= HOW TO COMPLETE THIS TASK =
In how many lines of the listing below does "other" appear? Reply with the number only.
= = = =
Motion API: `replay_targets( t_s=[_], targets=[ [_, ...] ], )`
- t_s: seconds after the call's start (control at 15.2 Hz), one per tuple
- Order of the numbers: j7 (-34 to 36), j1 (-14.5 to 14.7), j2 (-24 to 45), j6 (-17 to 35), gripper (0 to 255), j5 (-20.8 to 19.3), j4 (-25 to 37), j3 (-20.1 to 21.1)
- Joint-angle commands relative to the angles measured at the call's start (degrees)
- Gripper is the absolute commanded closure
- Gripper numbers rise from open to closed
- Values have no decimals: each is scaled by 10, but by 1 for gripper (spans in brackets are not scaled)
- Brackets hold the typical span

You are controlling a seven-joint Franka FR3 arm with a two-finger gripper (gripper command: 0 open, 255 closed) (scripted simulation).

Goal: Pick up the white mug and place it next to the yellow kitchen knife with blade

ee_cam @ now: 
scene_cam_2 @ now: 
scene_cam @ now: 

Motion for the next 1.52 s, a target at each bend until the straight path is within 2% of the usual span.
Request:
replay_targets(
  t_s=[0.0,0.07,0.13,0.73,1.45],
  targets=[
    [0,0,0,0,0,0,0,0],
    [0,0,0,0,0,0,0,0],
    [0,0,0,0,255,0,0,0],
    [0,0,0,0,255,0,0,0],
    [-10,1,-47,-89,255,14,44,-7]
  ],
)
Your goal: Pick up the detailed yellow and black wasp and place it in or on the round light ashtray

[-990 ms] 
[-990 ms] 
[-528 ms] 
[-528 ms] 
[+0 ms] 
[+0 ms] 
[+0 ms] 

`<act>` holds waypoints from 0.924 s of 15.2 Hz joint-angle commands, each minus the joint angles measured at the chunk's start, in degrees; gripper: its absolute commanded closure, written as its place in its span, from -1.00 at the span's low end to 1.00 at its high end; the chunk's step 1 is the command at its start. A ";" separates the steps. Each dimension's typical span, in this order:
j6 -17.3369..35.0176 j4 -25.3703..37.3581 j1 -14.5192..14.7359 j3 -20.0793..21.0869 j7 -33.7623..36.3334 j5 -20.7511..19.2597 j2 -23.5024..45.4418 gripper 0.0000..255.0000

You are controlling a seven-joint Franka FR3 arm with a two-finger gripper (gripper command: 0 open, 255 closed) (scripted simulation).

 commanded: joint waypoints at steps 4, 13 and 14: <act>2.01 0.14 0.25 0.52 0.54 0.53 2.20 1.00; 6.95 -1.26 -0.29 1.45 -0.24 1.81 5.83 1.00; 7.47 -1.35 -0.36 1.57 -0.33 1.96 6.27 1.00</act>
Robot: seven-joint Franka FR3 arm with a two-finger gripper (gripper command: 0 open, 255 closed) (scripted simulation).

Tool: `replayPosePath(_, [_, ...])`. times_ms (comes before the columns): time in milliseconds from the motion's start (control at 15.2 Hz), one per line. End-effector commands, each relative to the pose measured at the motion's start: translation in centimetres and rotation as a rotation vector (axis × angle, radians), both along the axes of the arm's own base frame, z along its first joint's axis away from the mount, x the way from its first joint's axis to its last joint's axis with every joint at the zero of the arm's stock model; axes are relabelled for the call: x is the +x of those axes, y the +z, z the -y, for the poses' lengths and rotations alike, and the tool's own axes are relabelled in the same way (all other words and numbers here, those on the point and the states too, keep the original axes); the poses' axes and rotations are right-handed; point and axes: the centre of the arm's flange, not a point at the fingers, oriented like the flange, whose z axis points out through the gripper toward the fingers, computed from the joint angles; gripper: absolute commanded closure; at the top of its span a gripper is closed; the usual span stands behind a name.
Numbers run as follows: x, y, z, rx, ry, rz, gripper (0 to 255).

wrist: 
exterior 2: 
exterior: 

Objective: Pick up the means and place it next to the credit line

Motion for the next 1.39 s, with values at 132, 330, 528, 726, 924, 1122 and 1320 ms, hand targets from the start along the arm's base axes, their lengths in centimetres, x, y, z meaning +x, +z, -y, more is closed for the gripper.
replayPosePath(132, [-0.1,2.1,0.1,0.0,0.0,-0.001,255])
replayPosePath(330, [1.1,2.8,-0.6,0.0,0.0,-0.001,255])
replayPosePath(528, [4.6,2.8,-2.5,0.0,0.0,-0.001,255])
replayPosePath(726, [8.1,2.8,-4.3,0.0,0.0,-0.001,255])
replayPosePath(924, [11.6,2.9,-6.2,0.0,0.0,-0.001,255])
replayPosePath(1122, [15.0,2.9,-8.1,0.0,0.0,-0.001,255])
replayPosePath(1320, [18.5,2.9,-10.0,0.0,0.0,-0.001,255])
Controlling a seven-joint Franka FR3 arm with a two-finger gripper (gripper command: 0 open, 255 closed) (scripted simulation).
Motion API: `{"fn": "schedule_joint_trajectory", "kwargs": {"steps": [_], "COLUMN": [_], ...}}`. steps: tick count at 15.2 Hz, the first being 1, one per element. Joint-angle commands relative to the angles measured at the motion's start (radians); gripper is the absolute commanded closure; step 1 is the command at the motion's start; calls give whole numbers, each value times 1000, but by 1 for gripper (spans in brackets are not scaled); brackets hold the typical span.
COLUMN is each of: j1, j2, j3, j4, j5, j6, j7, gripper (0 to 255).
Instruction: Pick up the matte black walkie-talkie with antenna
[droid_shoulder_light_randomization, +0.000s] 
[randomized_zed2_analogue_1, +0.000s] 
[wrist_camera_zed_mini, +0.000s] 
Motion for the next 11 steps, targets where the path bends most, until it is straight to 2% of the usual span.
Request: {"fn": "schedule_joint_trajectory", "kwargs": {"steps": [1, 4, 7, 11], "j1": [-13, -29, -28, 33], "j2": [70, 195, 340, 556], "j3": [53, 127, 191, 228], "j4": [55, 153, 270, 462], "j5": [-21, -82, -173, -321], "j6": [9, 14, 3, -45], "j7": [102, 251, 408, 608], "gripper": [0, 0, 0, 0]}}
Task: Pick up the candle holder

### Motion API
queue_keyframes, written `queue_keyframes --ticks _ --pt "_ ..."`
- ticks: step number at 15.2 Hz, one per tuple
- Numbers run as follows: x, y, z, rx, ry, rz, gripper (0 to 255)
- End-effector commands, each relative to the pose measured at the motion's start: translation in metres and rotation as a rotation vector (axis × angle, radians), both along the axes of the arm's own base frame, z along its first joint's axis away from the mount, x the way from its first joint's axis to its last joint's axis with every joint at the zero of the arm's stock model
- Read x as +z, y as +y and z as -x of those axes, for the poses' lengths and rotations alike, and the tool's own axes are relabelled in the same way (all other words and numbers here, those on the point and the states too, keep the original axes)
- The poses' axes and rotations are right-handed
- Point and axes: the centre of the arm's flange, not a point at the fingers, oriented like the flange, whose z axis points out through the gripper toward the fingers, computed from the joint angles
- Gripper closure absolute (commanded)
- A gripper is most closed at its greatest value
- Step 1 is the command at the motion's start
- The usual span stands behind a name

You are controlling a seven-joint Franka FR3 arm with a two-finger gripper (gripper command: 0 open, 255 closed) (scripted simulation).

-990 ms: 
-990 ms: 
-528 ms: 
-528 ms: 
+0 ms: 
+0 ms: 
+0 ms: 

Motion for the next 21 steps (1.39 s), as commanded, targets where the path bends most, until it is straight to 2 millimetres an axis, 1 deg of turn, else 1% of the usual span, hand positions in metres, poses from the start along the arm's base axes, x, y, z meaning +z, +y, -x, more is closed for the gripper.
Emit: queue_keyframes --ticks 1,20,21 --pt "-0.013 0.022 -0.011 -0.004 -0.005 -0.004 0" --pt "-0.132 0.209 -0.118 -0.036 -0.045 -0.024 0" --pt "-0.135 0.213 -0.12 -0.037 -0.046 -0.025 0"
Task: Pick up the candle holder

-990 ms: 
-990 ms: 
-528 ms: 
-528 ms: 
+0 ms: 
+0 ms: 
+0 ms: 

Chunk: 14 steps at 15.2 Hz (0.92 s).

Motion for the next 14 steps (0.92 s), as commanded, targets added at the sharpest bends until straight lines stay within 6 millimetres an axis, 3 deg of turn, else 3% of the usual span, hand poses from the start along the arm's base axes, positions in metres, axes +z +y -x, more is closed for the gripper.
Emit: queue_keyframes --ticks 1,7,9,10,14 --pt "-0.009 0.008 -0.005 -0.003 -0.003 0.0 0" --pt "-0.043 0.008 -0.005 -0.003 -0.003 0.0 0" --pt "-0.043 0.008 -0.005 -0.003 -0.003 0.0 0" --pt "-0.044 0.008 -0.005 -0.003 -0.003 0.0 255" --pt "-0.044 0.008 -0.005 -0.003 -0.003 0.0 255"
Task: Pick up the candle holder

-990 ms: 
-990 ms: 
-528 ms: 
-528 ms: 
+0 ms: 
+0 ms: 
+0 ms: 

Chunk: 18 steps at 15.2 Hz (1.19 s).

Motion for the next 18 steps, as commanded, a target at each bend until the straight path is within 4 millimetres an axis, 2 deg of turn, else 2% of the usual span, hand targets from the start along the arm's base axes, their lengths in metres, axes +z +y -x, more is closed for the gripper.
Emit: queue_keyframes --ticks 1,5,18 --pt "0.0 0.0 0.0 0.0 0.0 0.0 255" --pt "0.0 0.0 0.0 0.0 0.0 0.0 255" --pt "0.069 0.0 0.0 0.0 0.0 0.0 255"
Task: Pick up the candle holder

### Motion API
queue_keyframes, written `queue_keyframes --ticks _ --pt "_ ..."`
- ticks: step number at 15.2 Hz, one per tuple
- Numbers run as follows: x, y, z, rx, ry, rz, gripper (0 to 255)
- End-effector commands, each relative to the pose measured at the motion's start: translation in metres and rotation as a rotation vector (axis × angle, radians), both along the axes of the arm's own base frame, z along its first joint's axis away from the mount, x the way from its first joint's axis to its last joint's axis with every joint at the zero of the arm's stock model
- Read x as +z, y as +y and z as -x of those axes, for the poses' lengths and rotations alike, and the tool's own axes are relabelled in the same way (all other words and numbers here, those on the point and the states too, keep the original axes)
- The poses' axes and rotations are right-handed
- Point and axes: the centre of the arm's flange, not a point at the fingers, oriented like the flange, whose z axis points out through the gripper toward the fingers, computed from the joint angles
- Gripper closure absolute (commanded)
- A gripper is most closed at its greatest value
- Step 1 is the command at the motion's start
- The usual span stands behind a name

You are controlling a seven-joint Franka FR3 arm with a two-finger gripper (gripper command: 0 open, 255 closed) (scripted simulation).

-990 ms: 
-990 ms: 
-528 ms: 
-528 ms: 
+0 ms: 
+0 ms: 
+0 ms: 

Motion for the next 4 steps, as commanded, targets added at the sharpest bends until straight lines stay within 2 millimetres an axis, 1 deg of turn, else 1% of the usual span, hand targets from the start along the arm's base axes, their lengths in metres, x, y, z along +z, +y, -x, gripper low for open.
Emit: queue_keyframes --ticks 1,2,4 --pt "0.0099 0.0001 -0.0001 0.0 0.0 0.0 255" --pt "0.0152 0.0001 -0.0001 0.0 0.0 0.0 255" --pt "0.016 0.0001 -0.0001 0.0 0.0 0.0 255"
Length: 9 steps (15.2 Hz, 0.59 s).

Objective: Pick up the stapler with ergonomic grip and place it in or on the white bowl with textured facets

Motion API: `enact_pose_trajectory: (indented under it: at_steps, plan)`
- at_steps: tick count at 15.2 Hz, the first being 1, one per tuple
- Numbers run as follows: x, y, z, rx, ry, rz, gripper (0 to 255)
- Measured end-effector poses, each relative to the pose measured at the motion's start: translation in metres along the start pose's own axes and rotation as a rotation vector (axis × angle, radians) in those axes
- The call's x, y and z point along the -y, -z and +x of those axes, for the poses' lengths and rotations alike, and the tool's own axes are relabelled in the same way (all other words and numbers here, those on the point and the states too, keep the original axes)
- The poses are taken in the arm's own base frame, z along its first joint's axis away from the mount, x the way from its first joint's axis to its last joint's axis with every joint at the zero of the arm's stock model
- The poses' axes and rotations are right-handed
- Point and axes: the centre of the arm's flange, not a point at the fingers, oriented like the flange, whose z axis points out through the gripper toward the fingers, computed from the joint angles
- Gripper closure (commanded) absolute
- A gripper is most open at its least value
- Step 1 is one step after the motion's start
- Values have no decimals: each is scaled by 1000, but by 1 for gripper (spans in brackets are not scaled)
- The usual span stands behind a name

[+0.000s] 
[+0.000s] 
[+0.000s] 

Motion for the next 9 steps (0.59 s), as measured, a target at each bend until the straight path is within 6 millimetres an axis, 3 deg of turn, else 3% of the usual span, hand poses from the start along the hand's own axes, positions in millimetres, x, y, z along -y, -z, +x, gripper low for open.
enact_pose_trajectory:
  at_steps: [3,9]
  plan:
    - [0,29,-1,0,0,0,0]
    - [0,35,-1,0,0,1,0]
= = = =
= EXPECTED ANSWER =
4